Being injured in any situation can be traumatic and affect all areas of your life. From a lack of mobility, potential surgery or even major adjustments to your life, injuries should be taken seriously when it comes to recovery.
How does your physical health affect your mental health?
Depending on the type of injury you are recovering from, you may have a lot of things to process. Dealing with trauma can be hard, and if it goes unchecked you may find yourself with depression, anxiety or other mental health issues.
If your injury has restricted your mobility, it may be harder to do tasks in your everyday life. This can leave you feeling frustrated and angry at your situation.
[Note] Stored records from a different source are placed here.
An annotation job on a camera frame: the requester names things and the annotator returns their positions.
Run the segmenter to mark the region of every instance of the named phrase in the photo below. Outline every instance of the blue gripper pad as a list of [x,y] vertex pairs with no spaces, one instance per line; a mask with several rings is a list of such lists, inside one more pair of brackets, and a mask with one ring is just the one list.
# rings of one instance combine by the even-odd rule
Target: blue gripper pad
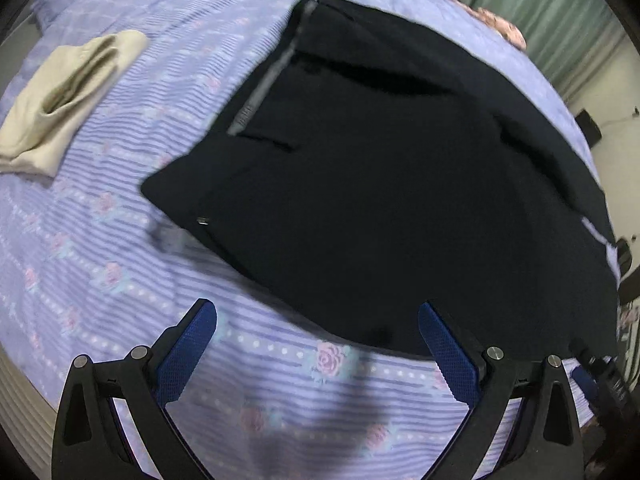
[[584,398],[591,404],[596,404],[598,400],[598,385],[587,370],[581,366],[577,366],[571,372],[571,378],[580,386],[580,389],[584,393]]
[[473,408],[480,400],[478,370],[429,303],[418,310],[418,329],[453,396]]
[[206,301],[156,370],[158,387],[154,394],[161,408],[178,400],[198,361],[216,331],[218,316],[213,303]]

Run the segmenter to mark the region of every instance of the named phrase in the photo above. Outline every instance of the folded beige fabric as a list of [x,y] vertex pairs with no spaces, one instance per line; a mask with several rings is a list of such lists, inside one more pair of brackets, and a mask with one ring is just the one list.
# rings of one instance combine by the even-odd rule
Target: folded beige fabric
[[74,133],[147,45],[142,32],[123,30],[57,47],[0,128],[0,172],[55,176]]

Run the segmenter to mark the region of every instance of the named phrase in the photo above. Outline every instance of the pink pillow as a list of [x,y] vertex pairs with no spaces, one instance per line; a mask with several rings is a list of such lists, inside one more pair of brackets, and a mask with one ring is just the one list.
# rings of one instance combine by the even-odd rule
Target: pink pillow
[[471,14],[474,18],[477,18],[481,22],[483,22],[488,27],[491,27],[498,34],[500,34],[505,40],[511,43],[515,48],[525,51],[527,49],[527,42],[524,40],[524,36],[520,32],[520,29],[513,25],[513,23],[508,22],[504,18],[497,16],[492,13],[490,10],[483,9],[480,7],[478,10],[473,10],[471,7],[466,6],[464,3],[459,0],[453,0],[459,6],[466,10],[469,14]]

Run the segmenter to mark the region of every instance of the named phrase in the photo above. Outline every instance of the black trousers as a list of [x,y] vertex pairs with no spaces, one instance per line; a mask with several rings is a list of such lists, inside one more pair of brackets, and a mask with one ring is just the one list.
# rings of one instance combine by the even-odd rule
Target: black trousers
[[142,193],[304,316],[428,355],[420,304],[483,346],[616,349],[604,196],[507,79],[436,32],[302,0],[192,151]]

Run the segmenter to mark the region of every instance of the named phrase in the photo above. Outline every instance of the bed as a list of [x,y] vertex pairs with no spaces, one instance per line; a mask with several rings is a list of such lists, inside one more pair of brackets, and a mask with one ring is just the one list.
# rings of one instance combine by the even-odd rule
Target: bed
[[[6,354],[0,373],[13,378],[0,388],[0,422],[8,420],[17,433],[26,428],[20,445],[41,478],[53,410],[73,358],[119,359],[136,345],[151,345],[197,298],[216,305],[218,327],[169,411],[218,480],[421,478],[465,416],[466,406],[454,400],[433,362],[323,333],[140,195],[146,176],[203,136],[276,44],[295,1],[34,3],[42,38],[6,88],[0,118],[60,44],[127,28],[151,40],[82,126],[53,181],[0,175]],[[354,1],[427,25],[497,68],[597,178],[586,140],[558,94],[498,34],[449,0]],[[607,249],[616,274],[615,250]],[[575,364],[564,362],[567,371]],[[583,424],[592,414],[573,382],[572,391]],[[477,476],[498,459],[517,407],[512,400]],[[119,408],[141,465],[153,472],[126,407]],[[26,413],[39,415],[27,420]]]

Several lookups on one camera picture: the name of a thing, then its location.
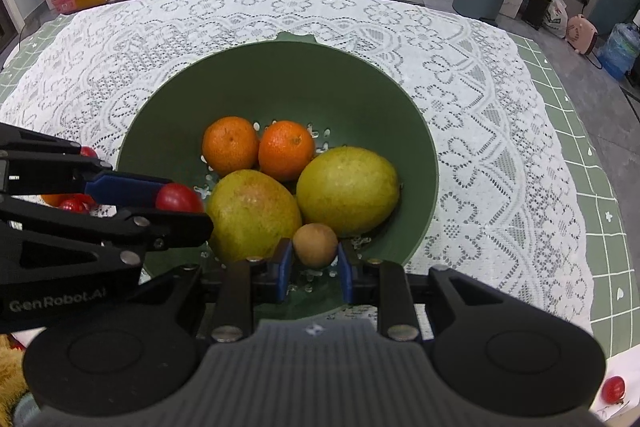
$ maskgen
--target yellow fabric
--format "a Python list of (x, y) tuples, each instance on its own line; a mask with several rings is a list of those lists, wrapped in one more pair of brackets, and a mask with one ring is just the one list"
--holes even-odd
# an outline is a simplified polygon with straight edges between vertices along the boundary
[(0, 335), (0, 427), (12, 427), (12, 412), (27, 392), (22, 375), (23, 353), (11, 349), (6, 335)]

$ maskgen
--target blue gripper pad
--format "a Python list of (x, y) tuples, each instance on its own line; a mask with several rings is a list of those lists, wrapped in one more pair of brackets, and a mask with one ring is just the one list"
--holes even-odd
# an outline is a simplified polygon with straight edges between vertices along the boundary
[(280, 263), (276, 263), (278, 267), (278, 302), (283, 302), (287, 296), (287, 288), (289, 287), (289, 274), (291, 272), (291, 263), (293, 260), (293, 242), (289, 241), (287, 250)]
[(102, 174), (84, 186), (84, 193), (98, 204), (154, 208), (156, 196), (165, 182)]
[(342, 300), (346, 304), (353, 304), (353, 274), (352, 266), (347, 261), (347, 254), (344, 253), (342, 245), (338, 243), (338, 273), (340, 274), (340, 288), (342, 289)]

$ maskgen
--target white plastic bag
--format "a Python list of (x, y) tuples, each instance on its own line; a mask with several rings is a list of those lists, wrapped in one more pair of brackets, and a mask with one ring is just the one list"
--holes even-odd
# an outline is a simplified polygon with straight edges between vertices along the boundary
[(545, 13), (543, 25), (556, 37), (564, 39), (566, 35), (566, 24), (569, 17), (566, 14), (566, 4), (563, 0), (551, 0), (549, 8)]

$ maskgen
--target basket
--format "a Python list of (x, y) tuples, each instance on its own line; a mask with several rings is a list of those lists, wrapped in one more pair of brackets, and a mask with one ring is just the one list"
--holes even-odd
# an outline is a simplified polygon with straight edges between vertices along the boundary
[[(312, 36), (286, 33), (210, 55), (167, 81), (140, 109), (118, 169), (206, 186), (212, 176), (200, 158), (202, 134), (229, 115), (255, 122), (260, 130), (274, 120), (297, 121), (314, 130), (318, 148), (348, 144), (387, 158), (402, 183), (401, 201), (358, 253), (400, 264), (415, 253), (433, 216), (438, 161), (424, 117), (381, 70)], [(152, 276), (185, 263), (214, 269), (207, 264), (213, 255), (202, 255), (206, 250), (149, 252), (145, 267)], [(284, 304), (261, 305), (256, 312), (299, 319), (334, 310), (342, 304), (335, 275), (327, 271), (314, 280), (312, 293), (291, 291)]]

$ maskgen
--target table
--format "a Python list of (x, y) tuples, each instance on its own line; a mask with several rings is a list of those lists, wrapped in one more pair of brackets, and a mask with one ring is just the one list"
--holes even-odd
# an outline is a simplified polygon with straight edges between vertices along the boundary
[[(637, 403), (628, 354), (640, 344), (640, 304), (618, 204), (532, 41), (388, 0), (130, 0), (61, 16), (23, 42), (0, 74), (0, 120), (77, 140), (116, 164), (133, 117), (162, 83), (282, 30), (373, 63), (426, 118), (440, 188), (407, 268), (447, 264), (593, 332)], [(368, 308), (334, 314), (375, 320)]]

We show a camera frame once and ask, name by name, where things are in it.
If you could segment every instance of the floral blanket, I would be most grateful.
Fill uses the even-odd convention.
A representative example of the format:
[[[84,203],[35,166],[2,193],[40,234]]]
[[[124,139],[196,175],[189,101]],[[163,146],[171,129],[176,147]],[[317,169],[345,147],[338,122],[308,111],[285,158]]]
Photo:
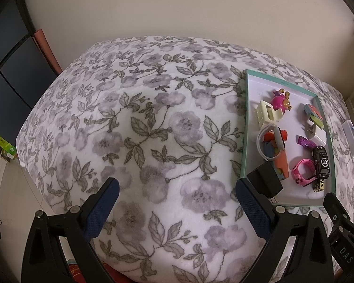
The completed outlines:
[[[55,213],[108,177],[121,193],[98,256],[137,282],[238,283],[265,241],[234,195],[245,126],[245,69],[318,94],[333,144],[336,194],[354,216],[354,159],[341,94],[268,54],[192,37],[95,44],[44,93],[17,137],[21,163]],[[307,214],[313,208],[289,208]],[[317,208],[330,232],[331,221]],[[283,274],[292,249],[272,278]]]

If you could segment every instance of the blue gripper pad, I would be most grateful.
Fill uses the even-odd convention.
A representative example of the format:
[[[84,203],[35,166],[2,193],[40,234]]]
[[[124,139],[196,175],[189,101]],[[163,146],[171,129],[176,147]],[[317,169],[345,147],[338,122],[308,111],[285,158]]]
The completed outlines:
[[[92,238],[97,237],[102,227],[104,226],[106,219],[108,218],[116,200],[119,196],[119,182],[110,178],[111,182],[101,195],[92,211],[89,213],[86,219],[86,226],[84,231],[84,237],[89,242]]]
[[[242,179],[236,183],[236,197],[246,213],[257,236],[269,240],[271,220]]]

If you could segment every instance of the pink toy figure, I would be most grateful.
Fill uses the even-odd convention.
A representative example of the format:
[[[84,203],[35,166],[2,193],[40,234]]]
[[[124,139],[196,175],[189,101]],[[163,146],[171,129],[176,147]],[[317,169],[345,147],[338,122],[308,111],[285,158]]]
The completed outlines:
[[[283,114],[285,113],[286,110],[291,110],[290,106],[290,101],[288,98],[290,97],[289,92],[285,92],[283,88],[280,90],[274,90],[273,91],[274,98],[271,101],[271,104],[274,108],[274,110],[282,109]]]

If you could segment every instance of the metal screw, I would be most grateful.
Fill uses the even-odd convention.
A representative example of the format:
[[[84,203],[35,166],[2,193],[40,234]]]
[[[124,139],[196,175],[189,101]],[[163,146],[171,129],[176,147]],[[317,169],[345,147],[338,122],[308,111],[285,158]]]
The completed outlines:
[[[319,214],[317,211],[312,211],[312,212],[311,212],[311,215],[312,215],[314,218],[320,218],[320,214]]]
[[[280,214],[283,214],[286,211],[286,209],[281,205],[278,205],[275,210]]]
[[[35,216],[36,216],[37,218],[41,218],[41,217],[43,216],[43,211],[42,211],[42,210],[36,211],[36,212],[35,212]]]
[[[80,207],[79,207],[78,205],[75,205],[75,206],[71,207],[71,208],[69,209],[69,211],[70,211],[72,214],[76,214],[76,213],[78,213],[78,212],[80,211]]]

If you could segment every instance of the tile floor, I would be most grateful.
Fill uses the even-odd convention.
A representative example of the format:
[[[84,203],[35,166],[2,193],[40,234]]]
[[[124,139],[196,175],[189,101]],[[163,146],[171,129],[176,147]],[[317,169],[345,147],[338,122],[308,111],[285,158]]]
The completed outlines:
[[[29,173],[18,160],[5,167],[0,187],[0,253],[18,281],[21,281],[21,265],[27,235],[34,219],[34,213],[42,209],[54,215],[50,206],[32,181]],[[61,239],[66,259],[73,258],[65,238]]]
Similarly, socialising can become difficult which may lead to feelings of isolation and abandonment.
Pain can also play a part, leading to less sleep and the inability to relax. This will also affect your mood and overall mental health as you will not feel well-rested.
Accept and acknowledge your feelings
Although it can be hard, acknowledging your feelings is one step towards recovery for both your mental and physical health. By acknowledging them, you are getting them out in the open rather than trying to bury them away and keep them contained.
This may even give you a sense of relief as you can explore the causes of those feelings and maybe even begin to work through them.
Control what you can
Being injured can feel like you have lost control of your whole life, but that isn’t always the case. Keeping control of parts of your life will help to push that feeling away.
For example, if you have been injured at work, you could start working on a compensation claim. This will give you a focus and distract you from the things you cannot control like physical recovery. Similarly, if you can pick up a new hobby or habit such as preparing meals not only are you distracting your brain, but you can take care of your physical health by making them nutritious to aid your recovery.
Set achievable goals
There can be a temptation to set these huge goals for your recovery that may be unattainable. Not being able to achieve your goals can lead to a mental health downward spiral.
If you have a huge goal in mind, try breaking it down into more manageable pieces which can lead to the ultimate ending. By gaining small victories, you will feel more in control and proud of yourself.
Accept and ask for help
When you are struggling with a health issue, either physically or mentally, you may want to hide away from everyone and wallow. This can be counterproductive in the long run. Friends and family will want to help you in any way they can.
Accepting help doesn’t make you weak – it actually is the opposite! Whether it is getting lifts to medical appointments, or accepting a home-cooked meal, if the help offered makes your life easier then it is a win for everyone.